Extracted records
§ §

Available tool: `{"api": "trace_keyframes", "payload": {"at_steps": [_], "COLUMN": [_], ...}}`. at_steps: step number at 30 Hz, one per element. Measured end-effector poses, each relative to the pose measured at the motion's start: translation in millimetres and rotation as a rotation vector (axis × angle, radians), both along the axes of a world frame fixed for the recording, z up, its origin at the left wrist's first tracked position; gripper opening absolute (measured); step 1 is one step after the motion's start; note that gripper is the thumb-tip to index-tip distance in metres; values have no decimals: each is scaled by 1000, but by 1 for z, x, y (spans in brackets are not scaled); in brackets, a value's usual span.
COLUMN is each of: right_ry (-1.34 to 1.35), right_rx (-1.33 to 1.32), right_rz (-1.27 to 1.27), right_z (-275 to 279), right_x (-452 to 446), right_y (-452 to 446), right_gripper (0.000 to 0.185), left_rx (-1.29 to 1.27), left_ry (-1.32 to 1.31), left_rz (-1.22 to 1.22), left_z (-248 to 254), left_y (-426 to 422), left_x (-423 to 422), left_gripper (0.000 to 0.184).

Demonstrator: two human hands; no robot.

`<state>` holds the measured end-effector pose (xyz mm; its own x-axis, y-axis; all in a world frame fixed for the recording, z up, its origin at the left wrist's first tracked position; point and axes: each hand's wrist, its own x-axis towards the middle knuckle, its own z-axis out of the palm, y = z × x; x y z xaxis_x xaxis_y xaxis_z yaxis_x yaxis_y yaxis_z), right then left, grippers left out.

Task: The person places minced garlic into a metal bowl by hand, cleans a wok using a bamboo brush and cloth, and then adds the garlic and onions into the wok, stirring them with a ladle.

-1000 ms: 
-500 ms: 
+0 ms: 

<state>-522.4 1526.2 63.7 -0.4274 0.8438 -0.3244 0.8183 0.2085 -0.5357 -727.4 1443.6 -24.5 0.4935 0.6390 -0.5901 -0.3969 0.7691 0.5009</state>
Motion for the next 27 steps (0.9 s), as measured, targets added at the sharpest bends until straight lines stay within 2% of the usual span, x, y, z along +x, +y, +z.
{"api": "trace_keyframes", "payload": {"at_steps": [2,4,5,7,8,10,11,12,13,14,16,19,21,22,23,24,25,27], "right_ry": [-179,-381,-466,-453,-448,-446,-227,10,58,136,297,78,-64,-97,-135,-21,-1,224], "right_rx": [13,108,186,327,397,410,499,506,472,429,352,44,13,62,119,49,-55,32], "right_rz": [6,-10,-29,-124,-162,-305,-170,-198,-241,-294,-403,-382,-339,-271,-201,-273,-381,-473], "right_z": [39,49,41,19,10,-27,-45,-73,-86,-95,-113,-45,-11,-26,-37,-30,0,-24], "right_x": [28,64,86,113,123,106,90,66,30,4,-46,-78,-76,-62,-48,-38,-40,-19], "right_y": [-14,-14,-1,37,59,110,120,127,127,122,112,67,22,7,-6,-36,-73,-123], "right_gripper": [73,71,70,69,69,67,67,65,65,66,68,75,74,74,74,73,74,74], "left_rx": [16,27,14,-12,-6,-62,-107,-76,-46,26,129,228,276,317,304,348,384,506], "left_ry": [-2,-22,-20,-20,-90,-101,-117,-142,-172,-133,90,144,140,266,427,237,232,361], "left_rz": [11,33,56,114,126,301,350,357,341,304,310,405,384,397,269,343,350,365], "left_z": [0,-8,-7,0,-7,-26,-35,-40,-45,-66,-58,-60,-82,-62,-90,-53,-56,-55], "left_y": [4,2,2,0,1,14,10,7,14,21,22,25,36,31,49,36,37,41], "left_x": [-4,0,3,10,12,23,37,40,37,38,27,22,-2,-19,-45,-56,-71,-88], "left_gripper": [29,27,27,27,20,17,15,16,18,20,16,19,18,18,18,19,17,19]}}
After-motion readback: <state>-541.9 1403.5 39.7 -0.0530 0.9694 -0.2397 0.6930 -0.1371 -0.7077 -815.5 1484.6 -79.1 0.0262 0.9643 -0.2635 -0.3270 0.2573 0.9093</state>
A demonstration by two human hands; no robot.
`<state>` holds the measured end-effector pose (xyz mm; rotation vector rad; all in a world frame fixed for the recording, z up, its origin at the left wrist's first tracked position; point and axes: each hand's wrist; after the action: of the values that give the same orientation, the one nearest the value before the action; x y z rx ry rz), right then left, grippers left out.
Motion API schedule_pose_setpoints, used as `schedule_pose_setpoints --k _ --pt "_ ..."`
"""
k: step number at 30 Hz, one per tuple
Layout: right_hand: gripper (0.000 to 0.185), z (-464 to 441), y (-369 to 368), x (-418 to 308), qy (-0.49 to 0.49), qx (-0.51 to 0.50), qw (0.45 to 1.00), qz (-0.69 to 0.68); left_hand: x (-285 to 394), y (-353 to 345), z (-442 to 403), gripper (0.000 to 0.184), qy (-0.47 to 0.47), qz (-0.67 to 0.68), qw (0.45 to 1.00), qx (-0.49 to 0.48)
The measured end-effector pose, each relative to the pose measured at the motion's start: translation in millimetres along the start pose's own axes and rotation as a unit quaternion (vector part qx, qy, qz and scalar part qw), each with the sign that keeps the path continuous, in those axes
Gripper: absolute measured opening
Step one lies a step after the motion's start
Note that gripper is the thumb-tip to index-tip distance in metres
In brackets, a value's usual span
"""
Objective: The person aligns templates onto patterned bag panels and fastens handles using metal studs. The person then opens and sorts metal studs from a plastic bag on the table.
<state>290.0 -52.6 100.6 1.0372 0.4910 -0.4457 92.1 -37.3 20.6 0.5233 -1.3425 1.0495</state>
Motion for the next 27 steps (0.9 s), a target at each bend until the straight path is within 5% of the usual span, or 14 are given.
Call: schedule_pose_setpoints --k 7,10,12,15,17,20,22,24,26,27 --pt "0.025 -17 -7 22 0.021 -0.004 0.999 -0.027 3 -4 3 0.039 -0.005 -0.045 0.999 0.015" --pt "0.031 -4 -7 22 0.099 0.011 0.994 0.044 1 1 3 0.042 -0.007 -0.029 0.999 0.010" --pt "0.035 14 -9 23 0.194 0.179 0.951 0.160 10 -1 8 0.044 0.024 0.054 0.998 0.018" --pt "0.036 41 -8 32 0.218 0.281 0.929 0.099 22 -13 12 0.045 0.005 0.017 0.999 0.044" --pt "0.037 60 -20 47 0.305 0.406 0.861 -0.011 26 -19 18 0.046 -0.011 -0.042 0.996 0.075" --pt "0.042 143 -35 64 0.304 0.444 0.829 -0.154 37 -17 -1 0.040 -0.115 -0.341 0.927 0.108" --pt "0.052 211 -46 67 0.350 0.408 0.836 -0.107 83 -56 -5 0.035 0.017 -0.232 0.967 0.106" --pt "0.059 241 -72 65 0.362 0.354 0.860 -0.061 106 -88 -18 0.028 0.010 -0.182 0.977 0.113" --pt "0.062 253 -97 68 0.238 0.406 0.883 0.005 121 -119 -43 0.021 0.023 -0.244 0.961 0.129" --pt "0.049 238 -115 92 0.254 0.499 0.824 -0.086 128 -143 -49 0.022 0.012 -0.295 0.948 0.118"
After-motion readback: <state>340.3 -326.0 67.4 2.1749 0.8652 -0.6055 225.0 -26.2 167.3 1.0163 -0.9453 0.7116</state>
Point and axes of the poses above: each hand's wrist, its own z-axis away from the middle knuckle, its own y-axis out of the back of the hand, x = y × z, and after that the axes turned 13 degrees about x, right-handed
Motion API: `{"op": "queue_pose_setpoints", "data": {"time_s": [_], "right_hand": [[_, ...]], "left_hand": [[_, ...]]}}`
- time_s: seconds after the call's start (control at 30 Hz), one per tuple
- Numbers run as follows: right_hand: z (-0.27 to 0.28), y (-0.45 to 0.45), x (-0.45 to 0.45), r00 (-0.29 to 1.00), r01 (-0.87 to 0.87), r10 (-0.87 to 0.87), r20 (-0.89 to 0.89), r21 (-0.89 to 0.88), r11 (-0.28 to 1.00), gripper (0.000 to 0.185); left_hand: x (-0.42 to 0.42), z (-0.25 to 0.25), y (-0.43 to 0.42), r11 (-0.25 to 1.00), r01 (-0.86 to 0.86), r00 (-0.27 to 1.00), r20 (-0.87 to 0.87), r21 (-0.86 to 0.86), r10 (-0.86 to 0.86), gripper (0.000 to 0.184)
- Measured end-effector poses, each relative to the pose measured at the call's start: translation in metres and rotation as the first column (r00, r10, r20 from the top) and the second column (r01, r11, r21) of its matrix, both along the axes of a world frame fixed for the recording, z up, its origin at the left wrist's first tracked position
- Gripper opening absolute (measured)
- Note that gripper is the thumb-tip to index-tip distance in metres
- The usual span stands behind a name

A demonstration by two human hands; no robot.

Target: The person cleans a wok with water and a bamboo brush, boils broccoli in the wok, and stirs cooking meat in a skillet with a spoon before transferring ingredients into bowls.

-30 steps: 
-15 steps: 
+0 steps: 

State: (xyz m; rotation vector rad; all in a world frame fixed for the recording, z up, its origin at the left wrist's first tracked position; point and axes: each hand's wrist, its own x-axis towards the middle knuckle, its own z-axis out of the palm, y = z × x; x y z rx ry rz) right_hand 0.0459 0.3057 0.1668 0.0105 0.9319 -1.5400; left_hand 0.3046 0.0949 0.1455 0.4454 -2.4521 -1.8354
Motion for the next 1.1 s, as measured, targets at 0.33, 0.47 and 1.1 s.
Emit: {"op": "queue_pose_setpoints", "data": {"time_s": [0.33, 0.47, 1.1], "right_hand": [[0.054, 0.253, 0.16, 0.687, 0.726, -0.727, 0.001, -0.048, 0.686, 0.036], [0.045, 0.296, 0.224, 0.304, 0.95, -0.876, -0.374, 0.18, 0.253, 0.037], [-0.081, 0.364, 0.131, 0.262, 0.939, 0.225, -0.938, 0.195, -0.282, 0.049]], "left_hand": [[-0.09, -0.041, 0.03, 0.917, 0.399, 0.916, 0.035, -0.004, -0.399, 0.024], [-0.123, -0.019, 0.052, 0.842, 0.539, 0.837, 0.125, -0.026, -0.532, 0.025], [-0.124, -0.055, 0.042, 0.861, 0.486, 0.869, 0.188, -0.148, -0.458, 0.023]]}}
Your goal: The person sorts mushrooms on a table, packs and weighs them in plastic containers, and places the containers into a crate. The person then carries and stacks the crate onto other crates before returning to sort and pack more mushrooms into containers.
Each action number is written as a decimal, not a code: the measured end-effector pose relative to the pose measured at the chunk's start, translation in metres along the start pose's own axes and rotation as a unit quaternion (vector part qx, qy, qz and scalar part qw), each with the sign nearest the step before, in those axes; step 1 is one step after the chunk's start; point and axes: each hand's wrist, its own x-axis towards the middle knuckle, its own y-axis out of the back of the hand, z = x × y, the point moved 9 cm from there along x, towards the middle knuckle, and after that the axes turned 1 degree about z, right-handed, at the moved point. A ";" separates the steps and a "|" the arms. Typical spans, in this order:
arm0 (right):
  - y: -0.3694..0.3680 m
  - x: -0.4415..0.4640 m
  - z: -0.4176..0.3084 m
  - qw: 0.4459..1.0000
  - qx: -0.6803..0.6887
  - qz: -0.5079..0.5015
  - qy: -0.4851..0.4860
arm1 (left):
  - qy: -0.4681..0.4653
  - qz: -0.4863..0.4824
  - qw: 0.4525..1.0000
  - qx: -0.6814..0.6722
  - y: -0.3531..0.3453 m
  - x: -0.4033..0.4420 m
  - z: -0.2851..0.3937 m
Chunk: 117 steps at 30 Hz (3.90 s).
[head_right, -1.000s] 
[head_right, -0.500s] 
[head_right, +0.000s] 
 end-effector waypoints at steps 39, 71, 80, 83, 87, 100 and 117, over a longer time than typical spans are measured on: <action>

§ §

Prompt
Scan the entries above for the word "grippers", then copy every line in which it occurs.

Response
`<state>` holds the measured end-effector pose (xyz mm; its own x-axis, y-axis; all in a world frame fixed for the recording, z up, its origin at the left wrist's first tracked position; point and axes: each hand's wrist, its own x-axis towards the middle knuckle, its own z-axis out of the palm, y = z × x; x y z xaxis_x xaxis_y xaxis_z yaxis_x yaxis_y yaxis_z), right then left, grippers left out.
`<state>` holds the measured end-effector pose (xyz mm; rotation vector rad; all in a world frame fixed for the recording, z up, its origin at the left wrist's first tracked position; point and axes: each hand's wrist; after the action: of the values that give the same orientation, the one nearest the value before the action; x y z rx ry rz), right then left, grippers left out.

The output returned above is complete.